Description of the task: Filter the entries that follow, copying every line in which the word "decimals" appears.

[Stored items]

====================

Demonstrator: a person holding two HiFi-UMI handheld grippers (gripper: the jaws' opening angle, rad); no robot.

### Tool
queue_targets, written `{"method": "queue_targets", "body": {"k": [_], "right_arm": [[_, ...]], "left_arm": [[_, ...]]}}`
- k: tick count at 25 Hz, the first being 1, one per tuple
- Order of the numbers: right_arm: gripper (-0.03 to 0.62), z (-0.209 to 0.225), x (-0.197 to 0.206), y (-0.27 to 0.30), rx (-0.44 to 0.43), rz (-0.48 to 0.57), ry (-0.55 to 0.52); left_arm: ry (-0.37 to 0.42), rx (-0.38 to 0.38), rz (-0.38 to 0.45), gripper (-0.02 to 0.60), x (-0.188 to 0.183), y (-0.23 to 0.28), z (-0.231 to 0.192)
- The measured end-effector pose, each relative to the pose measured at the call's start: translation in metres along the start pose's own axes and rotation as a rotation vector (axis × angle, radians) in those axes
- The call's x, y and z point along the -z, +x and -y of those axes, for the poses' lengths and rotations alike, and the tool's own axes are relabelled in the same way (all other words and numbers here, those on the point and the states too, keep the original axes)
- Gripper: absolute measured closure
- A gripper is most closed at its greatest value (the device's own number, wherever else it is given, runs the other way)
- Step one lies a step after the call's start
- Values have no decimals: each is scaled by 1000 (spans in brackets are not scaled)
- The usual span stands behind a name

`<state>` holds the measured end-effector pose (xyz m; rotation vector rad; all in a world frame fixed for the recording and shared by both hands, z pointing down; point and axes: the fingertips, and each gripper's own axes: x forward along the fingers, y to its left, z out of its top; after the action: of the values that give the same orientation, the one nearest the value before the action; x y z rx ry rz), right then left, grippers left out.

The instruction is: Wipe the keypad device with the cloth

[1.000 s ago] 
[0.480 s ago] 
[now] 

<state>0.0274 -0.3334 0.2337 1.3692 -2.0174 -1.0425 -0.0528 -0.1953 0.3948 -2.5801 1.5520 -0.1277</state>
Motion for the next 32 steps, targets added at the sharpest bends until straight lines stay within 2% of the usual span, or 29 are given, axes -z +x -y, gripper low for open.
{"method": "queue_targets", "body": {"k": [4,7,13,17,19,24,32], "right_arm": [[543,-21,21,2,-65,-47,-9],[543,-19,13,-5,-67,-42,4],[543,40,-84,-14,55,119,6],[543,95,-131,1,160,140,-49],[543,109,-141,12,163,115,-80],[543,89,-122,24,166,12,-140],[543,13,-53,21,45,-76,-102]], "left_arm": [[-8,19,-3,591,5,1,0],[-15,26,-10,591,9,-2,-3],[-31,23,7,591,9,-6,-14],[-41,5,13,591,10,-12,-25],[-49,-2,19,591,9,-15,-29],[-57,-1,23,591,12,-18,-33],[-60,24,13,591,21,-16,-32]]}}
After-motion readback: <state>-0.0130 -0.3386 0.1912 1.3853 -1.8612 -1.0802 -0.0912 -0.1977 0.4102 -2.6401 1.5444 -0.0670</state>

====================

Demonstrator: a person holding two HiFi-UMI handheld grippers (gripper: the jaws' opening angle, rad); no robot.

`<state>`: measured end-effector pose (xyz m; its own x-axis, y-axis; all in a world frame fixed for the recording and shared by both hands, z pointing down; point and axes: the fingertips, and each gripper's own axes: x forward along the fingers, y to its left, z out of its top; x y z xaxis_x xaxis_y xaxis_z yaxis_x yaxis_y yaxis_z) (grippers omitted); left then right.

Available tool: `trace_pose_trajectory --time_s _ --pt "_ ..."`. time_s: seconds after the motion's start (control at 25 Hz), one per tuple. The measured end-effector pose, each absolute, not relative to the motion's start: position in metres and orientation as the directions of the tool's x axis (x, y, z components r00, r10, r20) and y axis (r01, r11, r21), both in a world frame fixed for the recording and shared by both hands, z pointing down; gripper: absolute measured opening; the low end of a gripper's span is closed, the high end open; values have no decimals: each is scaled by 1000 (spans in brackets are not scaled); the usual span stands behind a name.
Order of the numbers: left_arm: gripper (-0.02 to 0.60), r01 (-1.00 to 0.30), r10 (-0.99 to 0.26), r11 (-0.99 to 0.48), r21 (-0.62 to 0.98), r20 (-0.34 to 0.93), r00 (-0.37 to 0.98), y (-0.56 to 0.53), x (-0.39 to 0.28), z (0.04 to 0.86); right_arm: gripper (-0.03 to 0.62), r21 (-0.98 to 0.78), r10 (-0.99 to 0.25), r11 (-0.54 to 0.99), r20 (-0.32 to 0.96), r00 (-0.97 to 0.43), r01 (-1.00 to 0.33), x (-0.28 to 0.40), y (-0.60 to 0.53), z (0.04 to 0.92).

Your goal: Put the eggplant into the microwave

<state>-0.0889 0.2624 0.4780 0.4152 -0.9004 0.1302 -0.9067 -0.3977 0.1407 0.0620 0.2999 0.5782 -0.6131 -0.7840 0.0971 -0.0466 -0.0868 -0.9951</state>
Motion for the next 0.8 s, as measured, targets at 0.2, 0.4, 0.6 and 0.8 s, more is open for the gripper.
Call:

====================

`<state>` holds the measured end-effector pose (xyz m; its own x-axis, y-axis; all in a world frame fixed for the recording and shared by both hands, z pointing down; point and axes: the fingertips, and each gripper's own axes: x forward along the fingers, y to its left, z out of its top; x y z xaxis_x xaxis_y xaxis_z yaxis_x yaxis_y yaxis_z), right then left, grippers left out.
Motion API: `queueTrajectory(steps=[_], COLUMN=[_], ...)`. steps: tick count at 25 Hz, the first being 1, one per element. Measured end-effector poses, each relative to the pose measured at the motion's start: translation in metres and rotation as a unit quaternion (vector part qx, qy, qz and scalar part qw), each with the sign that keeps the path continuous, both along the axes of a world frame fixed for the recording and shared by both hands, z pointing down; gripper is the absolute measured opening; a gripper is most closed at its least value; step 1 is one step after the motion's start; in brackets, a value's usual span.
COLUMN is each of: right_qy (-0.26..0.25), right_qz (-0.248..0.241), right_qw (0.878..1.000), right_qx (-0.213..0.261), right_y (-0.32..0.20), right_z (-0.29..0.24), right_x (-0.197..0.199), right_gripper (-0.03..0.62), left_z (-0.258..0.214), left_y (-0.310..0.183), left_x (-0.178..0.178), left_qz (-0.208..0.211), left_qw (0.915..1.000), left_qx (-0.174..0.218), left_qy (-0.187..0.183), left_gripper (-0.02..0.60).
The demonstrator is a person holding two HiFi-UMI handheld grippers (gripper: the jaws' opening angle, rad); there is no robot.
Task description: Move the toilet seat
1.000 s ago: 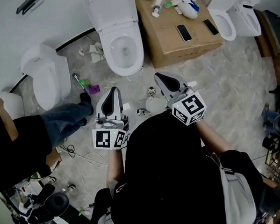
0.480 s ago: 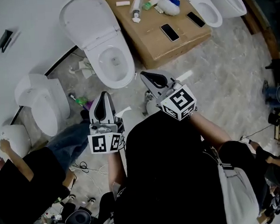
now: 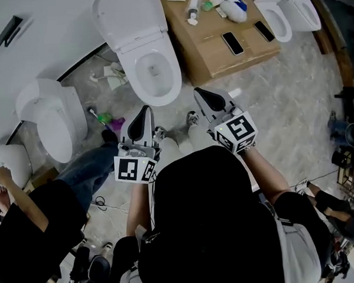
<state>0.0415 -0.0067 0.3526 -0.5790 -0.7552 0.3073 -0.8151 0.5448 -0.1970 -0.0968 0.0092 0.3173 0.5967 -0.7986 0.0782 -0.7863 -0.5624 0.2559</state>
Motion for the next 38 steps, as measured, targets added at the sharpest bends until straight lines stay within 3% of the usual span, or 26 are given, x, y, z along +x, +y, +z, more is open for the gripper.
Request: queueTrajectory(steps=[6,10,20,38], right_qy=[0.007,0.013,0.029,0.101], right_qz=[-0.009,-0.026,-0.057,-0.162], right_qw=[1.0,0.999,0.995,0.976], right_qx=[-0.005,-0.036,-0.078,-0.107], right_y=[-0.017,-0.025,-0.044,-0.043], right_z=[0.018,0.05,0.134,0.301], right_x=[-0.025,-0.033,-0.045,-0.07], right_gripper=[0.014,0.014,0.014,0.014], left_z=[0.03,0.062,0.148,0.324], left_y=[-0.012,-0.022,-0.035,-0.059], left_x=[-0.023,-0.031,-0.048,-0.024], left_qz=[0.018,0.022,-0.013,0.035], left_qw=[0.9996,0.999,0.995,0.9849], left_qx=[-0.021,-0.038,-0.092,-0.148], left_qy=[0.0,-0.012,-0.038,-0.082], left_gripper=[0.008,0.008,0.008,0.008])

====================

Task result:
- Values have no decimals: each is scaled by 1000 (spans in brackets are not scaled)
Available tool: `trace_pose_trajectory --time_s _ --pt "_ ..."`. time_s: seconds after the motion's start (control at 25 Hz), one per tuple. The measured end-effector pose, each absolute, not relative to the motion's start: position in metres and orientation as the directions of the tool's x axis (x, y, z components r00, r10, r20) and y axis (r01, r11, r21), both in a world frame fixed for the recording and shared by both hands, z pointing down; gripper: absolute measured opening; the low end of a gripper's span is closed, the high end open; values have no decimals: each is scaled by 1000 (spans in brackets are not scaled); the usual span stands behind a name.

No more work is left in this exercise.